Header-only, compile-time units library with custom literals, automatic cross-unit conversion, and compile-time errors for invalid type/dimension operations, so these safety checks add no runtime slowdown.

Motivation

The motivation for this library comes from professional projects where a lot of time was lost to bugs caused by unit mismatches (for example, m/s vs km/h) between teammates and system boundaries. speed_lib exists to prevent those bugs in the future by making invalid unit usage fail at compile time instead of slipping into runtime behavior.

Features

This section mirrors examples/example.cpp.

#include "speed_lib.hpp"
#include <print>

using namespace speed_lib;

int main()
{
	auto speed = 10.0_kmh;
	std::println("Default: {}", speed);            // 10 km/h
	std::println("As m/s: {:ms}", speed);          // 2.777... m/s
	std::println("Formatted: {:kmh10.2f}", speed); //      10.00 km/h
}

Derived quantities and arithmetic

auto t = 30.0_s;
auto d = 100.0_m;

auto v = d / t;               // Length / Time -> Speed
auto total = v + 20.0_kmh;    // automatic unit conversion
auto scaled = 2.0 * v;

Comparisons

if (10.0_ms >= 10.0_kmh)
{
	// true
}

Explicit numeric types

Time<TIME_UNIT::S, int> t{30};
Length<LENGTH_UNIT::M, int> d{100};
auto v = d / t; // Speed<SPEED_UNIT::MS, int>

Compile-time type validation

auto d = 100.0_m;
auto t = 30.0_s;

// auto invalid = d + t; // compile-time error: incompatible dimensions (Length + Time)

Formatting syntax

The quantity formatter accepts:

  • UNIT (required), e.g. ms, kmh, min, km
  • optional WIDTH, e.g. {:kmh10}
  • optional .PRECISIONf, e.g. {:kmh10.2f}

Pattern: {:UNITWIDTH.PRECISIONf}

Installation

speed_lib is header-only.

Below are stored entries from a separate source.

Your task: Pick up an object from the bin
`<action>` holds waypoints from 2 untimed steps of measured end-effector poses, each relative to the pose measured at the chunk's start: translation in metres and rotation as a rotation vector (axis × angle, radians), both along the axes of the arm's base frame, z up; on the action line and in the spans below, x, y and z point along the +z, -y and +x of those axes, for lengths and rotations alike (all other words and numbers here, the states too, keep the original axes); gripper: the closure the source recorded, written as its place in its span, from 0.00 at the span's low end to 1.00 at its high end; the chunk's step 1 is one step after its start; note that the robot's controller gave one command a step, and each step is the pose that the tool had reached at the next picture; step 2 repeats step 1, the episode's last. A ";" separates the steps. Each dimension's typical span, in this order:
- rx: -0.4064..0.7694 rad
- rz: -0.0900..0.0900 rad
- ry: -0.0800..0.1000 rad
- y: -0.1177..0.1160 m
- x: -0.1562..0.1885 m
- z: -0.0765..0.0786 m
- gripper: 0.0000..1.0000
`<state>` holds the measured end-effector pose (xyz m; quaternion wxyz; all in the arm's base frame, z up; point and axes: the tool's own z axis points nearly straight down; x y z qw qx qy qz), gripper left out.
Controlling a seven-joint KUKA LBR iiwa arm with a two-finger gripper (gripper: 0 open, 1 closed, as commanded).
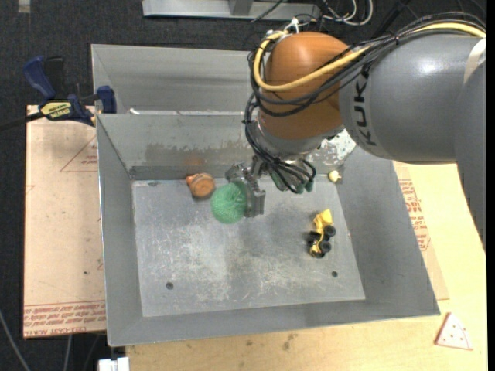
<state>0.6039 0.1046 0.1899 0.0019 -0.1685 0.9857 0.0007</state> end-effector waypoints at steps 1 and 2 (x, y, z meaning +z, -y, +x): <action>0.000 -0.001 -0.003 0.003 0.037 0.004 1.00; 0.000 -0.001 -0.003 0.003 0.037 0.004 1.00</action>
Offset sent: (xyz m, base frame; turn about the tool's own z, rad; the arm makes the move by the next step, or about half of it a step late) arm 0.0050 -0.0023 0.0963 0.0534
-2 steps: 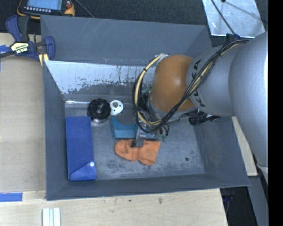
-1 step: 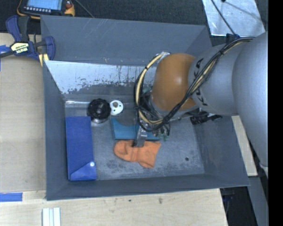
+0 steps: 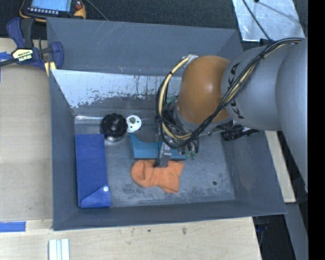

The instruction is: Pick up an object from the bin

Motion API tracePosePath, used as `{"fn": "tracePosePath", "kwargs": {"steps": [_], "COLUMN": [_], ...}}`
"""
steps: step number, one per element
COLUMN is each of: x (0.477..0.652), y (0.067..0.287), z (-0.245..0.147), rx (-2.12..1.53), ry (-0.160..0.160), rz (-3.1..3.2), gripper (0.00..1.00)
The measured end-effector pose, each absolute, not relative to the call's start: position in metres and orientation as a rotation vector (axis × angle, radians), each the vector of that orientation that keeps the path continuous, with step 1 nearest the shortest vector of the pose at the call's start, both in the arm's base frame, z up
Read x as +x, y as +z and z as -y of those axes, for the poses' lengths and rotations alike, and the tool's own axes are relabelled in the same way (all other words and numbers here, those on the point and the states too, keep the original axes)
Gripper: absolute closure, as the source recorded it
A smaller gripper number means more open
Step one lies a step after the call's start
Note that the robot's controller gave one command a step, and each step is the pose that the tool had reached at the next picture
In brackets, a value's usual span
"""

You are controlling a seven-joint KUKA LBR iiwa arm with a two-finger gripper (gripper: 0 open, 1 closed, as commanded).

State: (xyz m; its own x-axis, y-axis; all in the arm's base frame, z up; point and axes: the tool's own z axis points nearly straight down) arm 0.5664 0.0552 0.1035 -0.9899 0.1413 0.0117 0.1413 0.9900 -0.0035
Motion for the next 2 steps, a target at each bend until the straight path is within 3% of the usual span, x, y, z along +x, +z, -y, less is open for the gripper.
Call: {"fn": "tracePosePath", "kwargs": {"steps": [2], "x": [0.569], "y": [0.138], "z": [-0.055], "rx": [-0.223], "ry": [0.0], "rz": [3.134], "gripper": [1.0]}}
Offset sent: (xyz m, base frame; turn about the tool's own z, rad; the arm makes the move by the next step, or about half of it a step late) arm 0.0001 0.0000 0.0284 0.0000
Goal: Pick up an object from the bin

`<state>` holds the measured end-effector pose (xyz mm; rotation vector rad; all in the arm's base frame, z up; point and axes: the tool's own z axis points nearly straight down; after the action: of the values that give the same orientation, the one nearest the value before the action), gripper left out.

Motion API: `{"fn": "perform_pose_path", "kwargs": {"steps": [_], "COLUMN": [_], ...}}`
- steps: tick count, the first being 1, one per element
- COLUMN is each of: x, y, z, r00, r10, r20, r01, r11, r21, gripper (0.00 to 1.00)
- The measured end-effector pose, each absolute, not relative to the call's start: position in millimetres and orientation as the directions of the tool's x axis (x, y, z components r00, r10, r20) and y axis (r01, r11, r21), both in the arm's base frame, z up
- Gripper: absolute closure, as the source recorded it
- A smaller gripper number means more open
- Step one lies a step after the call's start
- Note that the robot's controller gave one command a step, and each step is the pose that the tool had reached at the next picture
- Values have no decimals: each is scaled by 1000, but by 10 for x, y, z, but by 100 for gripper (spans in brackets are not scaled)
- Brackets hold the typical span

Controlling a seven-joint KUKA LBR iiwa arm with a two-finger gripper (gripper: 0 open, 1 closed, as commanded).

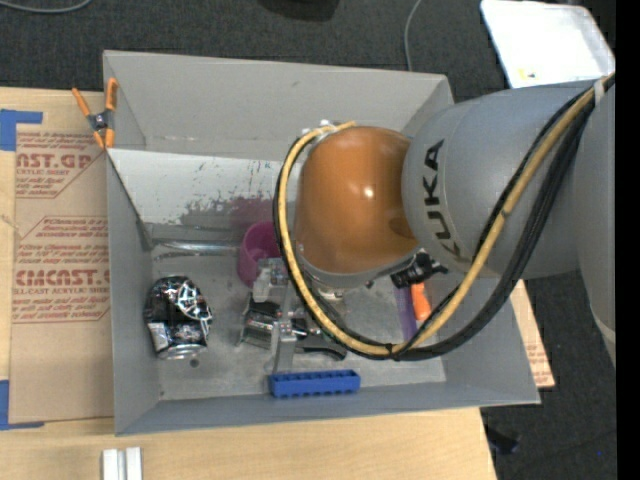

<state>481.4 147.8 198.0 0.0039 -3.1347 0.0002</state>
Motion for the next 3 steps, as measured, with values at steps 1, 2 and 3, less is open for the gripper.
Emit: {"fn": "perform_pose_path", "kwargs": {"steps": [1, 2, 3], "x": [4834, 4808, 4811], "y": [1471, 1543, 1198], "z": [2012, 1701, 1200], "r00": [-1000, -999, -1000], "r10": [-1, 34, 21], "r20": [-1, 1, -1], "r01": [-1, 34, 21], "r11": [1000, 999, 1000], "r21": [1, 2, 2], "gripper": [0, 0, 0]}}
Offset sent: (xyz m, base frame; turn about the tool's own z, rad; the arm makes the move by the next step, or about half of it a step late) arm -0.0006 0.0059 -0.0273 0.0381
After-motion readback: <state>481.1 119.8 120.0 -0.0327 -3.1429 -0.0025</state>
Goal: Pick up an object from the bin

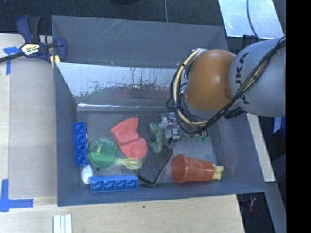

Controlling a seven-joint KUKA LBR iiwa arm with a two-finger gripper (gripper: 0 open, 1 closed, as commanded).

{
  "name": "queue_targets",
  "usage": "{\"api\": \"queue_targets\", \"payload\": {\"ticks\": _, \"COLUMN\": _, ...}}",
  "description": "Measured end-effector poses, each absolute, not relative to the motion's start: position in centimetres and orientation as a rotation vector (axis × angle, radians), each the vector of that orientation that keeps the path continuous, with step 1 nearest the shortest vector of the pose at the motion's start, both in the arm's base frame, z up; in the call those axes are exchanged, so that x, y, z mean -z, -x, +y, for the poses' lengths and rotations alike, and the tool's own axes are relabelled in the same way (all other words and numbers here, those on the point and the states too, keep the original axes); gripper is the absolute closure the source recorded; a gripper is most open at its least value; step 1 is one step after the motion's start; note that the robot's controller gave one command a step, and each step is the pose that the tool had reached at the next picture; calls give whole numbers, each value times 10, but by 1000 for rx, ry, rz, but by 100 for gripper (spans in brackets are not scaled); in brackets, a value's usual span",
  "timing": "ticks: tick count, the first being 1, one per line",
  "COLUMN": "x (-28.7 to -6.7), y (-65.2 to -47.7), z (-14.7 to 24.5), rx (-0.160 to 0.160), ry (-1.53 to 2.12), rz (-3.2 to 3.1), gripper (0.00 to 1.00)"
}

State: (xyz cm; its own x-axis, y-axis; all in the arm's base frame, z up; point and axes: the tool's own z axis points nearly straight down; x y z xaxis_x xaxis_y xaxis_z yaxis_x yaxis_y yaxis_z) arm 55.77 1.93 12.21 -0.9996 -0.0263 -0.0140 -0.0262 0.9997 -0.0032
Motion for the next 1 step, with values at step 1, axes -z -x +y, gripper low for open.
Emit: {"api": "queue_targets", "payload": {"ticks": 1, "x": -205, "y": -568, "z": 22, "rx": 3, "ry": -45, "rz": 3120, "gripper": 100}}
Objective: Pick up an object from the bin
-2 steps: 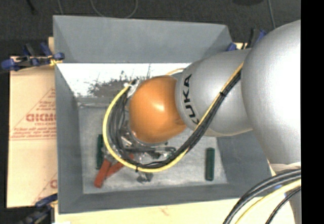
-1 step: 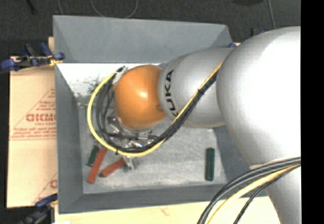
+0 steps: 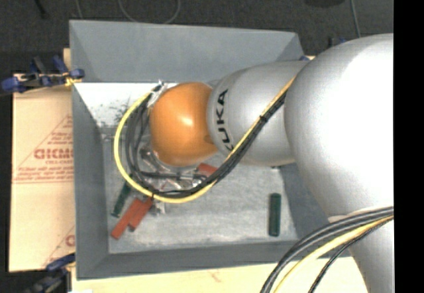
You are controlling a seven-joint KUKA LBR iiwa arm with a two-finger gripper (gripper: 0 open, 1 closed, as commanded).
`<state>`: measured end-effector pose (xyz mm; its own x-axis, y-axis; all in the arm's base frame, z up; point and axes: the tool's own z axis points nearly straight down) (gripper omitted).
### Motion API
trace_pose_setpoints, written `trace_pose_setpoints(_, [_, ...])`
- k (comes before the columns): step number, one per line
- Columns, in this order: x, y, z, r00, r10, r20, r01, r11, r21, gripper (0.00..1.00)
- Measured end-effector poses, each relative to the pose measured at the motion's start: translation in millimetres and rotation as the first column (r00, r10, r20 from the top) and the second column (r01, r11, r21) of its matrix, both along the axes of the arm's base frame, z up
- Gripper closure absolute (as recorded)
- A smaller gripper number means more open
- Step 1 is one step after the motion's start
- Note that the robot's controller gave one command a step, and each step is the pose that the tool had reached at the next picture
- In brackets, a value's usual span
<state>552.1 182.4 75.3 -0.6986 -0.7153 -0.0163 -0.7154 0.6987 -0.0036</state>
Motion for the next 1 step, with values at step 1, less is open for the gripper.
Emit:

There is nothing to link and no external dependency to install; it only depends on the C++ standard library. Copy or vendor the include/ directory into your project and add it to your compiler include paths. You need a C++23-capable compiler and standard library.

Extending with a new unit dimension

  1. Add a new header under include/speed_lib/units/ (for example mass.hpp).
  2. Define your enum (base unit first), then invoke the macros:
    • SPEED_LIB_DEFINE_TAG_WITH_UNIT(...)
    • SPEED_LIB_DEFINE_UNIT_TRAITS(...) for each unit
    • SPEED_LIB_DEFINE_LITERAL_OPERATOR(...) for literals
  3. Add your formatter specialization
  4. Add your alias template (like using Mass = Quantity<...>).
  5. Include your new unit header in include/speed_lib.hpp.
  6. If needed, add cross-dimension operators (e.g. length/time -> speed) in include/speed_lib/mixed_operations.hpp.

Example implementation

Example include/speed_lib/units/mass.hpp:

#pragma once

#include "../common.hpp"
#include "../formatting.hpp"
#include "../detail/unit_macros.hpp"

namespace speed_lib
{
	enum class MASS_UNIT : char
	{
		G,  // base unit
		KG,
		LB
	};

	SPEED_LIB_DEFINE_TAG_WITH_UNIT(MassTag, MASS_UNIT)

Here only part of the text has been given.